#### [AIM OF THE TASK]
Output all of the data below exactly as given.

#### [DATA EXTRACT]
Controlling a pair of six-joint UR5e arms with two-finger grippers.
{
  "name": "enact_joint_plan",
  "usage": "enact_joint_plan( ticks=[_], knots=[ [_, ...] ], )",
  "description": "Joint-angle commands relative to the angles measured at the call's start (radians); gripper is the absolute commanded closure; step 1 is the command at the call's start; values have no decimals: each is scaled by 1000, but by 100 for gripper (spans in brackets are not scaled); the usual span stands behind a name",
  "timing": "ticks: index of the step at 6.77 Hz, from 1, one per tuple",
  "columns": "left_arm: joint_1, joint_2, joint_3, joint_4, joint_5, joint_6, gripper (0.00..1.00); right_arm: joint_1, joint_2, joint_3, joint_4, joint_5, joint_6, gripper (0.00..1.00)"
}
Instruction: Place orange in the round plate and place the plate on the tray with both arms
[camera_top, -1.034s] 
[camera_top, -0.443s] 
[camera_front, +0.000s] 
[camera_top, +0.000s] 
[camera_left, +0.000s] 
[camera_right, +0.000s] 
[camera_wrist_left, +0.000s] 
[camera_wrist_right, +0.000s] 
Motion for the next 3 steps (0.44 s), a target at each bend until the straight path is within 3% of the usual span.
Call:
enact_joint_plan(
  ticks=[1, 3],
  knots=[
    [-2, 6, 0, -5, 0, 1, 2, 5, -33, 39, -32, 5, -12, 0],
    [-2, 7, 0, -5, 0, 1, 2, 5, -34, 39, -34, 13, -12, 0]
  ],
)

#### [ANSWER TO THIS EXERCISE]
Controlling a pair of six-joint UR5e arms with two-finger grippers.
{
  "name": "enact_joint_plan",
  "usage": "enact_joint_plan( ticks=[_], knots=[ [_, ...] ], )",
  "description": "Joint-angle commands relative to the angles measured at the call's start (radians); gripper is the absolute commanded closure; step 1 is the command at the call's start; values have no decimals: each is scaled by 1000, but by 100 for gripper (spans in brackets are not scaled); the usual span stands behind a name",
  "timing": "ticks: index of the step at 6.77 Hz, from 1, one per tuple",
  "columns": "left_arm: joint_1, joint_2, joint_3, joint_4, joint_5, joint_6, gripper (0.00..1.00); right_arm: joint_1, joint_2, joint_3, joint_4, joint_5, joint_6, gripper (0.00..1.00)"
}
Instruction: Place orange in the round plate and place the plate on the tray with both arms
[camera_top, -1.034s] 
[camera_top, -0.443s] 
[camera_front, +0.000s] 
[camera_top, +0.000s] 
[camera_left, +0.000s] 
[camera_right, +0.000s] 
[camera_wrist_left, +0.000s] 
[camera_wrist_right, +0.000s] 
Motion for the next 3 steps (0.44 s), a target at each bend until the straight path is within 3% of the usual span.
Call:
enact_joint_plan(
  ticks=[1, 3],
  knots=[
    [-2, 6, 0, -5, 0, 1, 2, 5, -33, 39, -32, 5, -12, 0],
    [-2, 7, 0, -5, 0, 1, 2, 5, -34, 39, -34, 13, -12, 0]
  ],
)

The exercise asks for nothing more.